The history of Big Data is very little known. As often happens with trends, it seems that when they explode is something very novel that has just appeared; but in many cases, they are the result of a technology that has a long maturing time.
Between the years 30 and 49 began the era of computing. In 1940 Turing and Good made a machine capable of analysing documents encrypted by the Germans using the Enigma machine in World War II, in such a way that it was able to decipher the key with which they had been encrypted. And in that same year a machine is made, the Kerrison Predictor, capable of automating antiaircraft defence by targeting enemy aircraft. And in 1946, the Manhattan Project team managed to use computers to analyse and predict the behaviour that a nuclear chain reaction could cause.
Like many of today’s computer technologies and concepts, the first steps of what would be the storage and concept of Big Data began to work in the research laboratories of the company IBM. Back in the early seventies, where one of its scientists published an article that showed how to access information stored in large databases, without knowing how the data was structured or where it resided.
Later on, between 1950 and 1969, analytical commercialisation was introduced by generating the first meteorological prediction model with data analysis. In 1956 the problem of the shortest path was solved by means of computational analytics, which allows improving logistics and transport. In 1958, for its part, FICO applied predictive models for credit risk decisions, while in 1966 it began what in the future would be known as the SAS Institute, as an analytical research project funded by the Ministry of Agriculture of the United States. United.
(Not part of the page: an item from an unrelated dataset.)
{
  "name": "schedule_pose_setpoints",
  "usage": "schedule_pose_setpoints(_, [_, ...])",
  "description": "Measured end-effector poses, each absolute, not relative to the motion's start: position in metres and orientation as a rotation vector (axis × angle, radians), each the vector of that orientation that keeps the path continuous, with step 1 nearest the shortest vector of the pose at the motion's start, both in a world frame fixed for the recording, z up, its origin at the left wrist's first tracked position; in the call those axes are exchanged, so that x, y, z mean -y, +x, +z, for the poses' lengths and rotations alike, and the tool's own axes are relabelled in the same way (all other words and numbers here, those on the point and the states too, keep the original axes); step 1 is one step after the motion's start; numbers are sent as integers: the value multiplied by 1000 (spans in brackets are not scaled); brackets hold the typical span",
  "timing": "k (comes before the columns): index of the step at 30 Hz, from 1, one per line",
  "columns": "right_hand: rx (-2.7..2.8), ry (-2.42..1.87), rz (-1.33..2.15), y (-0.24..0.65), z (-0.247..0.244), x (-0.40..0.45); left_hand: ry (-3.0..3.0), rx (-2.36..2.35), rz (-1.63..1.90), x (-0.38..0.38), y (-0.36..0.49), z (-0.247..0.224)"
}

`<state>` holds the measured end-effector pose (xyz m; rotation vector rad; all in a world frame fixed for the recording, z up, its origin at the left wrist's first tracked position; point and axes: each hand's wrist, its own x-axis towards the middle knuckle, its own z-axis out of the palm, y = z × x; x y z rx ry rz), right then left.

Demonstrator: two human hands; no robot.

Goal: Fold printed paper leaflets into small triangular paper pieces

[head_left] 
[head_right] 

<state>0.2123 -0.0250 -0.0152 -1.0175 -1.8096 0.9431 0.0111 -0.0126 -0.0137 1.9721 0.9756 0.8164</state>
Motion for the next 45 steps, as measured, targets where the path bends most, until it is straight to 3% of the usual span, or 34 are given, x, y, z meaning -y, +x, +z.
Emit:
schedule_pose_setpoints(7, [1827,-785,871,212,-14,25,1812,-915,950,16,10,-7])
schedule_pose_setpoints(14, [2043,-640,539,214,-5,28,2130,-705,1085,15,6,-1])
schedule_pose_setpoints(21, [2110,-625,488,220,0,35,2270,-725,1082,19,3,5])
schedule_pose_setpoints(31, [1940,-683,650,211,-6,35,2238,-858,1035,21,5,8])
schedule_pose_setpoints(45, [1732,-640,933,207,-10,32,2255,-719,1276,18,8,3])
Between 1970 and 1999 the analysis became popular, being created in 1973, for example, the Black-Scholes model to predict the optimal price of shares in the future, or the first commercialized tool to build support systems in decisions guided by models in 1980. But it is not until well into the 1990s, in 1995, when the Amazon and eBay websites are launched, which represent the beginning of the race to personalize the diverse online experiences for each of the users. This supposes the necessity that the searches of the engines consider more and more the importance of the relevance of the results, arriving to apply in 1998 algorithms of search in Google.
In the mid-nineties, dozens of companies understood that digital storage of information was more profitable than having paper data. Just in 1997, Michael Cox and David Ellsworth, two researchers from the National Aeronautics and Space Administration (NASA), published an article where the term Big Data is mentioned for the first time in history and there initiated the entire revolution in the concept.
It took 12 years for another concept to emerge that would be added to the in-depth analysis of information, underpinning Big Data. Tim Berners-Lee, director of the World Wide Web Consortium (W3C), and considered one of the fathers of the internet, was the first to use the term linked data in 2009 and that is how the so-called Business Intelligence emerged, a concept that became a priority for millions of branch specialists.
Since then, organizations around the world have begun to implement new technologies to analyze and optimize the large amounts of data they generate. He also began to depend on the use of his information as a commercial asset to obtain a competitive advantage, be it in marketing issues, personalized experiences for clients or,, to improve his day-to-day processes.
In 2020 it is expected that the annual generation of data has increased to 4,300%. The growth will be motivated by the change of analogue to digital technologies and by the amount of information generated by both users and companies.
According to Gartner, in 2020 there will be more than 25 billion devices connected to the Internet. At the end of 2013, the amount of data generated by the devices was 4.4 billion GB. This figure is expected to multiply by 10 by 2020. This large amount of data will require new techniques. Also, of greater management capacity and consider the 3 Vs of Big Data: Speed, Variety and Volume.
What has already been achieved with Big Data allows us to see the future with optimism. It will be as long as the technology grows to the level that data does. Areas such as the environment, health, productivity or personal life can be benefited by those billions of bytes that we generate daily.